→ WORK TO BE COMPLETED: Copy the entries out again in full.

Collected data
+ + + +

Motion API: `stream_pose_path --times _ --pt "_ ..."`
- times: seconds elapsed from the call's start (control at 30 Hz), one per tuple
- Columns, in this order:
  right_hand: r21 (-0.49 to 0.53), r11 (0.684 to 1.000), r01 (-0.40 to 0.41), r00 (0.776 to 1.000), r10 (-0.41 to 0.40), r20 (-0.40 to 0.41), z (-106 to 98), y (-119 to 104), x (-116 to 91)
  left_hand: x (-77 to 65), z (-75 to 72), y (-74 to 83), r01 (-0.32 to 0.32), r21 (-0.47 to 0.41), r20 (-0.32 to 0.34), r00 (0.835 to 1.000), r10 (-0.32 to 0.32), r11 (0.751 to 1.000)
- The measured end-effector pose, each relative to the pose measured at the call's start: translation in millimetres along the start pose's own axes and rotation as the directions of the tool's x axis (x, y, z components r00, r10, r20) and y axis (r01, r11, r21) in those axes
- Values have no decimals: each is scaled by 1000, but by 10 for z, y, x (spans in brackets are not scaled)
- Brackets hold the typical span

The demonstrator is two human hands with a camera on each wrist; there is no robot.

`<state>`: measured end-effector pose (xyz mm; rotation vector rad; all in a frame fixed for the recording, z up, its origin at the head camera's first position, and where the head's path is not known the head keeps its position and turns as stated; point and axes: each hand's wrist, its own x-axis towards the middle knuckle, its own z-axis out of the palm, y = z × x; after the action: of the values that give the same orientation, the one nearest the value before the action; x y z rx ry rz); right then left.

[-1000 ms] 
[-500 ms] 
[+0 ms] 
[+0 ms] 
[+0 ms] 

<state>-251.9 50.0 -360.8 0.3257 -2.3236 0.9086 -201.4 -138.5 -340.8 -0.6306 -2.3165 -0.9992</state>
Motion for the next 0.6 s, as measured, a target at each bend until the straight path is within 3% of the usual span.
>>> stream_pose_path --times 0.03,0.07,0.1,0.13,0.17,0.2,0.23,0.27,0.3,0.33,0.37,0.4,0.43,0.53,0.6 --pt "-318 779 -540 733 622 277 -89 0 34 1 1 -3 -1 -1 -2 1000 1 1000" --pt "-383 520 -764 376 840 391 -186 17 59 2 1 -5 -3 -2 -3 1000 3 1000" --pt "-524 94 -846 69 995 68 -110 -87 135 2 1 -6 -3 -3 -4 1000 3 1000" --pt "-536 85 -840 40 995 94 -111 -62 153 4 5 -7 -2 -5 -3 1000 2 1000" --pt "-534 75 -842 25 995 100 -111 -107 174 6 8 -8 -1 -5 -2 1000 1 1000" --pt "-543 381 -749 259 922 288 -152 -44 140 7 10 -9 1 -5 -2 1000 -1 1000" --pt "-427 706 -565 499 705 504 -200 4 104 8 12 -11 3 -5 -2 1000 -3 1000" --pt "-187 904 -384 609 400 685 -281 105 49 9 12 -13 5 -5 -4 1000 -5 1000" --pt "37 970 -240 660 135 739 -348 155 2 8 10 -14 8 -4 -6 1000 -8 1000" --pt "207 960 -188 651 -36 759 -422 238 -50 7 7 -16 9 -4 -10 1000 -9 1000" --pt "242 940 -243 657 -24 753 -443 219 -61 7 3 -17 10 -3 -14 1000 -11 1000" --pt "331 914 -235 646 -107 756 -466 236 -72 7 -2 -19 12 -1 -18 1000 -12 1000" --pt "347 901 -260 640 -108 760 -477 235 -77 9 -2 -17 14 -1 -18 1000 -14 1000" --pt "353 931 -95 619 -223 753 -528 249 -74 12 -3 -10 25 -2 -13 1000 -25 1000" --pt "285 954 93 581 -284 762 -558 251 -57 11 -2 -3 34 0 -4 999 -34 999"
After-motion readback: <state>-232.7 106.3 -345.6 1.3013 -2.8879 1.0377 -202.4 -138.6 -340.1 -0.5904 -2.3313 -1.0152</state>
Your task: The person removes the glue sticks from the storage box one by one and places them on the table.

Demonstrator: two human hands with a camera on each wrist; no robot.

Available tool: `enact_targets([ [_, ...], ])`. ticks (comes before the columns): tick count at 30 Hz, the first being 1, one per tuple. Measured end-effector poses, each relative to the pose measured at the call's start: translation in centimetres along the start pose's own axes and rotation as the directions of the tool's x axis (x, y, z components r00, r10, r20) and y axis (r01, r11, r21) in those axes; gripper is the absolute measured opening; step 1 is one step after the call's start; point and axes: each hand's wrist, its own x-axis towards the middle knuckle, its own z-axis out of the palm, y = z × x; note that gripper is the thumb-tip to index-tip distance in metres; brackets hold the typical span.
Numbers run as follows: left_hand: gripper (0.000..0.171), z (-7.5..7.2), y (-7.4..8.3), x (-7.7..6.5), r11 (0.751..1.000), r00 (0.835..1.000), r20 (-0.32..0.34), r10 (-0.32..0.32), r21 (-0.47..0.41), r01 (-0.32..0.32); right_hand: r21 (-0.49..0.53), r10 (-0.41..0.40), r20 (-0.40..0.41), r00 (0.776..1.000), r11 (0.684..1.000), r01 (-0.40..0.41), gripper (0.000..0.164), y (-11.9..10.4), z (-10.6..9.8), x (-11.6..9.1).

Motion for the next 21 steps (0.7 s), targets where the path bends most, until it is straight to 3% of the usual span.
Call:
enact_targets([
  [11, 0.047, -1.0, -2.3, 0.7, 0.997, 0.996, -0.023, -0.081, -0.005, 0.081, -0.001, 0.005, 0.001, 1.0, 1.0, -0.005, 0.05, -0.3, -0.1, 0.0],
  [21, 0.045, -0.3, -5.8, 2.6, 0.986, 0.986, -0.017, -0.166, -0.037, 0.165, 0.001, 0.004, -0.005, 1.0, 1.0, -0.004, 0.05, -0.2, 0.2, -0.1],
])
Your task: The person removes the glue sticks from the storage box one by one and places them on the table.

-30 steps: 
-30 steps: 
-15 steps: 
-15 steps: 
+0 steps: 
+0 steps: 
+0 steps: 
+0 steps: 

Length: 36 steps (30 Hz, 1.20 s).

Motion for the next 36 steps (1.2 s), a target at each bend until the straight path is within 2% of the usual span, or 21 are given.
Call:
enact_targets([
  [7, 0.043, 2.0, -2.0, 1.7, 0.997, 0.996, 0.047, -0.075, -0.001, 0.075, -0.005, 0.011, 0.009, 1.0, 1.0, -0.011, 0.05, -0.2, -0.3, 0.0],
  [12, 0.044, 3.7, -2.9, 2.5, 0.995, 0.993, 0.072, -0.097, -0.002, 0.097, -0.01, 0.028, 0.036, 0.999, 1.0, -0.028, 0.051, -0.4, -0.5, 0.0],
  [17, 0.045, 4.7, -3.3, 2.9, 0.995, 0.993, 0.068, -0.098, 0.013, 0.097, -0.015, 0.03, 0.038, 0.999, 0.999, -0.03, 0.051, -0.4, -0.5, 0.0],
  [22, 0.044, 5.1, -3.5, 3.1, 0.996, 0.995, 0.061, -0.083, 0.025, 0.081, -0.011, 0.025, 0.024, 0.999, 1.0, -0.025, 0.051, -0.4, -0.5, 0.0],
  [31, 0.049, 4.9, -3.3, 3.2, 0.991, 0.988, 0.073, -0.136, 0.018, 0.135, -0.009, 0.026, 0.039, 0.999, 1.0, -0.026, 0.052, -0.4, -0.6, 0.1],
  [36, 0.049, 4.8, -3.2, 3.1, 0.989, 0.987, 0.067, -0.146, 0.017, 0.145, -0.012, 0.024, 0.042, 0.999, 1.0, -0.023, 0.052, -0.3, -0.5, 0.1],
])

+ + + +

→ REPLY TO THE EXERCISE:
Motion API: `stream_pose_path --times _ --pt "_ ..."`
- times: seconds elapsed from the call's start (control at 30 Hz), one per tuple
- Columns, in this order:
  right_hand: r21 (-0.49 to 0.53), r11 (0.684 to 1.000), r01 (-0.40 to 0.41), r00 (0.776 to 1.000), r10 (-0.41 to 0.40), r20 (-0.40 to 0.41), z (-106 to 98), y (-119 to 104), x (-116 to 91)
  left_hand: x (-77 to 65), z (-75 to 72), y (-74 to 83), r01 (-0.32 to 0.32), r21 (-0.47 to 0.41), r20 (-0.32 to 0.34), r00 (0.835 to 1.000), r10 (-0.32 to 0.32), r11 (0.751 to 1.000)
- The measured end-effector pose, each relative to the pose measured at the call's start: translation in millimetres along the start pose's own axes and rotation as the directions of the tool's x axis (x, y, z components r00, r10, r20) and y axis (r01, r11, r21) in those axes
- Values have no decimals: each is scaled by 1000, but by 10 for z, y, x (spans in brackets are not scaled)
- Brackets hold the typical span

The demonstrator is two human hands with a camera on each wrist; there is no robot.

`<state>`: measured end-effector pose (xyz mm; rotation vector rad; all in a frame fixed for the recording, z up, its origin at the head camera's first position, and where the head's path is not known the head keeps its position and turns as stated; point and axes: each hand's wrist, its own x-axis towards the middle knuckle, its own z-axis out of the palm, y = z × x; after the action: of the values that give the same orientation, the one nearest the value before the action; x y z rx ry rz); right then left.

[-1000 ms] 
[-500 ms] 
[+0 ms] 
[+0 ms] 
[+0 ms] 

<state>-251.9 50.0 -360.8 0.3257 -2.3236 0.9086 -201.4 -138.5 -340.8 -0.6306 -2.3165 -0.9992</state>
Motion for the next 0.6 s, as measured, a target at each bend until the straight path is within 3% of the usual span.
>>> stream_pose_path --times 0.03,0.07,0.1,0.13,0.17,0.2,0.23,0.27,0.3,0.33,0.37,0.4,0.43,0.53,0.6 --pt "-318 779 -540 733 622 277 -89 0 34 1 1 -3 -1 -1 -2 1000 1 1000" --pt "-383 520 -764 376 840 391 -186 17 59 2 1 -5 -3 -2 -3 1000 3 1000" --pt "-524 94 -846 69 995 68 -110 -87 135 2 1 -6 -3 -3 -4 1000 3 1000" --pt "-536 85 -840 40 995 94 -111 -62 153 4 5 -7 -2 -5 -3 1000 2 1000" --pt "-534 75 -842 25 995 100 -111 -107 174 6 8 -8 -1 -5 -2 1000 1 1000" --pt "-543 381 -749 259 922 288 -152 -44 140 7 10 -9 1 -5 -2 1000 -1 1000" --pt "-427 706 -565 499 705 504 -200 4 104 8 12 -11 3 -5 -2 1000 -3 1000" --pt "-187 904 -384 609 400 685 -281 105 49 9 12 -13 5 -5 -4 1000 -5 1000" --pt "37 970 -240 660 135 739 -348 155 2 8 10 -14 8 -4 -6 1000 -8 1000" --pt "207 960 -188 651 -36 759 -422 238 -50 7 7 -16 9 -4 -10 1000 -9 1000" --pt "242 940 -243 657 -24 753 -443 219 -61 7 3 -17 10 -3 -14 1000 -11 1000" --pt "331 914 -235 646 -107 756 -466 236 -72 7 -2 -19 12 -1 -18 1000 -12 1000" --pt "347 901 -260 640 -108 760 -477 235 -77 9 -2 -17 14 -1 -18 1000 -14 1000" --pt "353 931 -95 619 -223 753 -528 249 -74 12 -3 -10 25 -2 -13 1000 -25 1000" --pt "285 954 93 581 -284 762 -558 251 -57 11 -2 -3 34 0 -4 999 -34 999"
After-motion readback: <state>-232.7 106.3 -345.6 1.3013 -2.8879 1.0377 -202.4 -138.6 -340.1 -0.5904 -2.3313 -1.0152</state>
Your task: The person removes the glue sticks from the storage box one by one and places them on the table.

Demonstrator: two human hands with a camera on each wrist; no robot.

Available tool: `enact_targets([ [_, ...], ])`. ticks (comes before the columns): tick count at 30 Hz, the first being 1, one per tuple. Measured end-effector poses, each relative to the pose measured at the call's start: translation in centimetres along the start pose's own axes and rotation as the directions of the tool's x axis (x, y, z components r00, r10, r20) and y axis (r01, r11, r21) in those axes; gripper is the absolute measured opening; step 1 is one step after the call's start; point and axes: each hand's wrist, its own x-axis towards the middle knuckle, its own z-axis out of the palm, y = z × x; note that gripper is the thumb-tip to index-tip distance in metres; brackets hold the typical span.
Numbers run as follows: left_hand: gripper (0.000..0.171), z (-7.5..7.2), y (-7.4..8.3), x (-7.7..6.5), r11 (0.751..1.000), r00 (0.835..1.000), r20 (-0.32..0.34), r10 (-0.32..0.32), r21 (-0.47..0.41), r01 (-0.32..0.32); right_hand: r21 (-0.49..0.53), r10 (-0.41..0.40), r20 (-0.40..0.41), r00 (0.776..1.000), r11 (0.684..1.000), r01 (-0.40..0.41), gripper (0.000..0.164), y (-11.9..10.4), z (-10.6..9.8), x (-11.6..9.1).

Motion for the next 21 steps (0.7 s), targets where the path bends most, until it is straight to 3% of the usual span.
Call:
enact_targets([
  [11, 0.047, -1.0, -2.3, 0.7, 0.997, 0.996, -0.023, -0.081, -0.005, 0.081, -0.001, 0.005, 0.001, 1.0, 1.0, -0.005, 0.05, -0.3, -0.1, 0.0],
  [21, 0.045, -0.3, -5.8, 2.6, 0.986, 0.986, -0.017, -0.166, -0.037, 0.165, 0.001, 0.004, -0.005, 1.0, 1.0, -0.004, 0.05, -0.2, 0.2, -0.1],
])
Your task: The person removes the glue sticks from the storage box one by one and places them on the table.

-30 steps: 
-30 steps: 
-15 steps: 
-15 steps: 
+0 steps: 
+0 steps: 
+0 steps: 
+0 steps: 

Length: 36 steps (30 Hz, 1.20 s).

Motion for the next 36 steps (1.2 s), a target at each bend until the straight path is within 2% of the usual span, or 21 are given.
Call:
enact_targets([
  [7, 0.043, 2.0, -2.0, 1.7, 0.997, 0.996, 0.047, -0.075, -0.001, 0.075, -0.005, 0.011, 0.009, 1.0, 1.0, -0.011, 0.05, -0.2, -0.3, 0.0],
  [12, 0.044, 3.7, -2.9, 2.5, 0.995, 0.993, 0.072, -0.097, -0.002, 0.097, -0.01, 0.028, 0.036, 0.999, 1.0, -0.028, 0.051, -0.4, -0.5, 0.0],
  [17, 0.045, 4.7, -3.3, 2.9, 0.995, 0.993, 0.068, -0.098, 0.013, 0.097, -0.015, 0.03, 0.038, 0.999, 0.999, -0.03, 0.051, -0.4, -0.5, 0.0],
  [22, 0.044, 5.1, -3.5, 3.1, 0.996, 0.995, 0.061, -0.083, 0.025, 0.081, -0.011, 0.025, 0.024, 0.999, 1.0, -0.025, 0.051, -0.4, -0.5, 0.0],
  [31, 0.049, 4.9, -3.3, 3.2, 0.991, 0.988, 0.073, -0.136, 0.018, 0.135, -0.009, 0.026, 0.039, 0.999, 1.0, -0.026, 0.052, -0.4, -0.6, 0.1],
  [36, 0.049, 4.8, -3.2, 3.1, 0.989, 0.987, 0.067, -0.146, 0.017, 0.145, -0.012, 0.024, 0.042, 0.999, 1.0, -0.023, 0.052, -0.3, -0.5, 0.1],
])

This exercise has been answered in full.